En s'attaquant aux intellectuels et aux livres, les auteurs de l'attentat oublient un élément fondamental du message islamique qui est la recherche de la connaissance et le respect du savoir. Il est plus qu'urgent de se remémorer et de remettre à l'ordre du jour l'importance que le Coran attache au savoir et les nombreux hadiths du Prophète qui soulignent le statut éminent des savants. Le premier mot de la Révélation islamique est l'ordre divin : "Lis !". Rappelons-nous aussi le fameux hadith du Prophète : "L'encre du savant est plus précieuse que le sang du martyr". Cette parole devrait être enseigné dans toutes les écoles coraniques à travers le monde islamique. Si l'encre du savant, à elle seule, est plus précieuse que le sang du martyr, combien plus précieux doit être le sang du savant par rapport à celui du martyr ; ces savants pourtant que l'on assassine et qui sont les cibles de prédilection des extrêmistes. Autre chose aussi qu'il convient de garder à l'esprit, c'est la place éminente que le livre doit occuper dans le coeur de tous les musulmans. Alors que dans le Judaïsme, le Verbe s'est fait Loi, dans le Christianisme, Il s'est fait chair, en Islam le Verbe de Dieu s'est fait livre. L'Islam est la religion par excellence du livre. Le livre est l'objet que Dieu a élu pour servir de support à la manifestation de Sa Parole et pour La faire demeurer parmi les hommes. Le livre devrait être considéré comme un objet sacré et être éminemment respecté.

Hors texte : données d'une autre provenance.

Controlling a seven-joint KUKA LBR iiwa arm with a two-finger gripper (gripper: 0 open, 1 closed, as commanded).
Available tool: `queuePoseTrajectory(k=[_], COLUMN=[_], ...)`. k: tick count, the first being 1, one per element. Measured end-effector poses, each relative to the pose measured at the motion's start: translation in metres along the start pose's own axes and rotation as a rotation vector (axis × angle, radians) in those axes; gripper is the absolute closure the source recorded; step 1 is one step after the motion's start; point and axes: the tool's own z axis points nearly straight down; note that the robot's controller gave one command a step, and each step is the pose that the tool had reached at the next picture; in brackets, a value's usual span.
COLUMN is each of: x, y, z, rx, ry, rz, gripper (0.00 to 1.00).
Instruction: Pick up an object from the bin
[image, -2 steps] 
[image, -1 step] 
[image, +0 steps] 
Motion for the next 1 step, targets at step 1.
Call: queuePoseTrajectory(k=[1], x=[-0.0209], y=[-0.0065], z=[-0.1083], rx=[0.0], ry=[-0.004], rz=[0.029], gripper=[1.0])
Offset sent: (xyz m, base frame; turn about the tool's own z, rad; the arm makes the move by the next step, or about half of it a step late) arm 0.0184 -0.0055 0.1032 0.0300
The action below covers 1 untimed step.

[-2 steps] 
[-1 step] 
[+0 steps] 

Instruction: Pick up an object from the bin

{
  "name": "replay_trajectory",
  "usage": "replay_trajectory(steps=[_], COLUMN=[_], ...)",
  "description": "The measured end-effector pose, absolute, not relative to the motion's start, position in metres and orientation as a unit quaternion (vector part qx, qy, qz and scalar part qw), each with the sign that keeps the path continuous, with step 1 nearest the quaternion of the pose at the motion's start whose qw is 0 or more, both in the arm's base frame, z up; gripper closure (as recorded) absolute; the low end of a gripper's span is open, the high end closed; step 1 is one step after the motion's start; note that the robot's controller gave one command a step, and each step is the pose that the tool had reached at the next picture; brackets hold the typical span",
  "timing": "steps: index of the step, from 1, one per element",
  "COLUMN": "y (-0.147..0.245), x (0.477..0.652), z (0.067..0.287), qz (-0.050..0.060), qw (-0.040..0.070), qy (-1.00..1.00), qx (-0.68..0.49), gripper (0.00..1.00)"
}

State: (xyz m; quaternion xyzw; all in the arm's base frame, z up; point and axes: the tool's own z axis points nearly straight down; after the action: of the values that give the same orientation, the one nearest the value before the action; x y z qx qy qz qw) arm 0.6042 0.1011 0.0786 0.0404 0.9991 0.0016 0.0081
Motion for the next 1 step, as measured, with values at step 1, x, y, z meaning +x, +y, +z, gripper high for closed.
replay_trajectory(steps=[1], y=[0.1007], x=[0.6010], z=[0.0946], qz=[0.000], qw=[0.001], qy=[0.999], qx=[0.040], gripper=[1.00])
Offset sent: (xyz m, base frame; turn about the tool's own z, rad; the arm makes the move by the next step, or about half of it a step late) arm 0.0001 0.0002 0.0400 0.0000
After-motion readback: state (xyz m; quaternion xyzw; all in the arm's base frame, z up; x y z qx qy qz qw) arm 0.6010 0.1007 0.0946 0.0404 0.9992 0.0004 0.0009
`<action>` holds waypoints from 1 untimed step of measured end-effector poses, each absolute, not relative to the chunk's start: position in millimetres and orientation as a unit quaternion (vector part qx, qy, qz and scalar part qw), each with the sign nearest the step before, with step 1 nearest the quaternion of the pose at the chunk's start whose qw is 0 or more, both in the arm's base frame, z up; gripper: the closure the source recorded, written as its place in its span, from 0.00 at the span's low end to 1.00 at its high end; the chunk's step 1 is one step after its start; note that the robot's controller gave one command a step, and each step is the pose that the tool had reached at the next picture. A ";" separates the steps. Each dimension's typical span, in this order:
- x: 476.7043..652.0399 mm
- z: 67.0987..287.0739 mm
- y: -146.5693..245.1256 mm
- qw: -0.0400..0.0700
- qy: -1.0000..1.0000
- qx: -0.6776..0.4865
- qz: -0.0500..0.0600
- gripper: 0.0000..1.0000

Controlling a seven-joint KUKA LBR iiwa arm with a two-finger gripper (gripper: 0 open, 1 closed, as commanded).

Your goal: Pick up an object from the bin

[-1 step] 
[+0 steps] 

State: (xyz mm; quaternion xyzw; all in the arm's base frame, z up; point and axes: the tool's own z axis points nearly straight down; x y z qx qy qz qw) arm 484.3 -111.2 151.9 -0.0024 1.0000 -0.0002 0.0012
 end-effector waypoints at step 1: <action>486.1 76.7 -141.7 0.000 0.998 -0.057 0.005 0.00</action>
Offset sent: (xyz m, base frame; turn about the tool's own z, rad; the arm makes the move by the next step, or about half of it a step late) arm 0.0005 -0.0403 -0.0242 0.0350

En attaquant un livre, on porte atteinte à la part spirituelle et intellectuelle de l'homme, cette part qui constitue son Essence même et dont la production littéraire n'est que la manifestation visible. En ce sens, l'attentat contre la rue al-Mutanabbi est une attaque dirigée contre tous les hommes à travers le monde, ce que le poète Beau Beausoleil a admirablement exprimé : "Là où un homme s'assoit pour lire ou pour écrire, là commence la rue al-Mutanabbi."
La rue al-Mutanabbi à Bagdad
5 commentaires:
Auray est à Marrakech cher Pier Paolo, il ne reviendra que le 13 décembre à Paris, et même de là où il est en villégiature sous 23° C, il trouve le moment de lire les aventures d'Ibn Hânî et de son contemporain al-Mutanabbi...
A la semaine prochaine et très bonne continuation !
Auray
Eh bien, tu en as de la chance, Auray. N'oublie surtout pas de visiter la villa Majorelle (j'adore ce peintre) à Marrakech. Bon voyage, veinard !
Quel splendide billet, Pier! Faudrait quand même qu'il aille aussi sur le net en Arabe...
Rappelons à cette occasion qu'en Europe on n'a pas attendu Al Qaïda ou autres fanatiques contemporains pour organiser des autodafés de bouquins et de philosophes.
Oui, il faut absolument voir le film de Youssef Chahine, "Le Destin", absolument magnifique qui évoque bien à travers la figure d'Averroès cette lutte de la science et du savoir confrontés à l'intolérance.
Fier comme Artaban de pouvoir dire: "Je l'ai vu". Splendide! Je joins ma voix à la tienne pour le recommander à tous nos amis.